# WHAT IS REQUIRED:
Beginning with the first line below, please repeat the material exactly, ending with the line that includes "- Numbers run".

........

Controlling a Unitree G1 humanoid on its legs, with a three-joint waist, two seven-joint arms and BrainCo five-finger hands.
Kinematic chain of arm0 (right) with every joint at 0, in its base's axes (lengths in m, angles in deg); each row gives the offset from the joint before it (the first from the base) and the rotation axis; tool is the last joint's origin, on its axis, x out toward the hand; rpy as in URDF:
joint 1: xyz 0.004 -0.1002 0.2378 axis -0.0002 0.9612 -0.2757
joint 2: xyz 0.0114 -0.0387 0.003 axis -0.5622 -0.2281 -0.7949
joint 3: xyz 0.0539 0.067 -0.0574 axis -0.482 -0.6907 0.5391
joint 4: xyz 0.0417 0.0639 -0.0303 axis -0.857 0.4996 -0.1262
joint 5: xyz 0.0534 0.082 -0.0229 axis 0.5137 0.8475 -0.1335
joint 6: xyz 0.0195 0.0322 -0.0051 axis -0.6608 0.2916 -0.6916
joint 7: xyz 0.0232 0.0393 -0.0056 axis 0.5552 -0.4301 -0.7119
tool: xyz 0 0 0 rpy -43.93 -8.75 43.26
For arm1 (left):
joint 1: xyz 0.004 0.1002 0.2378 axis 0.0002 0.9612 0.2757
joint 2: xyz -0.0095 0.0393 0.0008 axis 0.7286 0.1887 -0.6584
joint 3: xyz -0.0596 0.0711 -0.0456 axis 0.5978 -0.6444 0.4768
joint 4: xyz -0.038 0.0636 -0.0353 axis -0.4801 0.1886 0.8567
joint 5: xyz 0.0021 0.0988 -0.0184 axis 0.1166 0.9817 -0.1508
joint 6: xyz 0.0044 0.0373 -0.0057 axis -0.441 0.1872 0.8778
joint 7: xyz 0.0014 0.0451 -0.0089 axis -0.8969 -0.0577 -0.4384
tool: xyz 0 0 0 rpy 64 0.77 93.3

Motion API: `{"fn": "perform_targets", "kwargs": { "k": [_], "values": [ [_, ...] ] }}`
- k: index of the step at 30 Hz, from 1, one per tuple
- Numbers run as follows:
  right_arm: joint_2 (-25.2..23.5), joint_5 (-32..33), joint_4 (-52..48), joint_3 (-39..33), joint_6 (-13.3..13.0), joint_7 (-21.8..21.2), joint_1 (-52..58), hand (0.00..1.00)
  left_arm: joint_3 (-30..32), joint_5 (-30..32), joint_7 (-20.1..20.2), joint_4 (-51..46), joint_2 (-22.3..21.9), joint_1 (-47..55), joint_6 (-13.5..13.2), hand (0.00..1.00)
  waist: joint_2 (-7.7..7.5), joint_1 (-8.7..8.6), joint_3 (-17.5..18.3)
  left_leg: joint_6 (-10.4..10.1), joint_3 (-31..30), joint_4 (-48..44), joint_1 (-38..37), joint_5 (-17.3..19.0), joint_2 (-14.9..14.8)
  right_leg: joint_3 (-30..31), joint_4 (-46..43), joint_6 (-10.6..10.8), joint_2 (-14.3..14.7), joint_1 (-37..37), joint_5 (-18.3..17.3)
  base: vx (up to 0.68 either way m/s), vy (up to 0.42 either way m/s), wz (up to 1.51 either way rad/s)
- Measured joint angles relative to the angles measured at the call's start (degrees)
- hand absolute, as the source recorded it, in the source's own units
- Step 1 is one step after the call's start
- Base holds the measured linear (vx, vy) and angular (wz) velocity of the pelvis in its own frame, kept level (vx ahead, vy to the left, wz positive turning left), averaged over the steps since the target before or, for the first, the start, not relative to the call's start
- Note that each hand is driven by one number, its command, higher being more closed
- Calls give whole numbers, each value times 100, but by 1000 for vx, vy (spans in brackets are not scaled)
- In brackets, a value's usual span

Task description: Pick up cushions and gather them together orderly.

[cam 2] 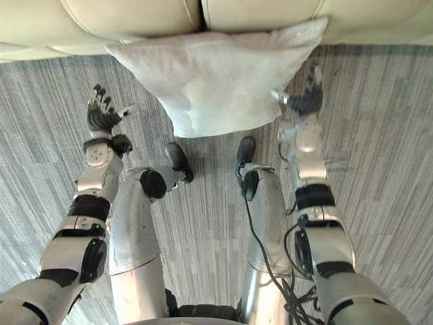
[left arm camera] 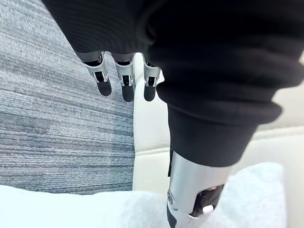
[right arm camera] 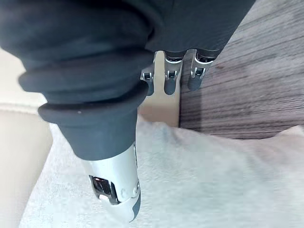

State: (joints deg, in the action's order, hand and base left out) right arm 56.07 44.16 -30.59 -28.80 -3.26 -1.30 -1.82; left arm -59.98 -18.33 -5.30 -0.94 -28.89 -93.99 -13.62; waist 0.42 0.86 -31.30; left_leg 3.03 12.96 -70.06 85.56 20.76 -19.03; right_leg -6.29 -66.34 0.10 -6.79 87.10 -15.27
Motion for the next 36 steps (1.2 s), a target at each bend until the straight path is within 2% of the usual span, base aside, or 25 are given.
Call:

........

# OUTPUT OF THE TASK:
Controlling a Unitree G1 humanoid on its legs, with a three-joint waist, two seven-joint arms and BrainCo five-finger hands.
Kinematic chain of arm0 (right) with every joint at 0, in its base's axes (lengths in m, angles in deg); each row gives the offset from the joint before it (the first from the base) and the rotation axis; tool is the last joint's origin, on its axis, x out toward the hand; rpy as in URDF:
joint 1: xyz 0.004 -0.1002 0.2378 axis -0.0002 0.9612 -0.2757
joint 2: xyz 0.0114 -0.0387 0.003 axis -0.5622 -0.2281 -0.7949
joint 3: xyz 0.0539 0.067 -0.0574 axis -0.482 -0.6907 0.5391
joint 4: xyz 0.0417 0.0639 -0.0303 axis -0.857 0.4996 -0.1262
joint 5: xyz 0.0534 0.082 -0.0229 axis 0.5137 0.8475 -0.1335
joint 6: xyz 0.0195 0.0322 -0.0051 axis -0.6608 0.2916 -0.6916
joint 7: xyz 0.0232 0.0393 -0.0056 axis 0.5552 -0.4301 -0.7119
tool: xyz 0 0 0 rpy -43.93 -8.75 43.26
For arm1 (left):
joint 1: xyz 0.004 0.1002 0.2378 axis 0.0002 0.9612 0.2757
joint 2: xyz -0.0095 0.0393 0.0008 axis 0.7286 0.1887 -0.6584
joint 3: xyz -0.0596 0.0711 -0.0456 axis 0.5978 -0.6444 0.4768
joint 4: xyz -0.038 0.0636 -0.0353 axis -0.4801 0.1886 0.8567
joint 5: xyz 0.0021 0.0988 -0.0184 axis 0.1166 0.9817 -0.1508
joint 6: xyz 0.0044 0.0373 -0.0057 axis -0.441 0.1872 0.8778
joint 7: xyz 0.0014 0.0451 -0.0089 axis -0.8969 -0.0577 -0.4384
tool: xyz 0 0 0 rpy 64 0.77 93.3

Motion API: `{"fn": "perform_targets", "kwargs": { "k": [_], "values": [ [_, ...] ] }}`
- k: index of the step at 30 Hz, from 1, one per tuple
- Numbers run as follows:

This output requires nothing further.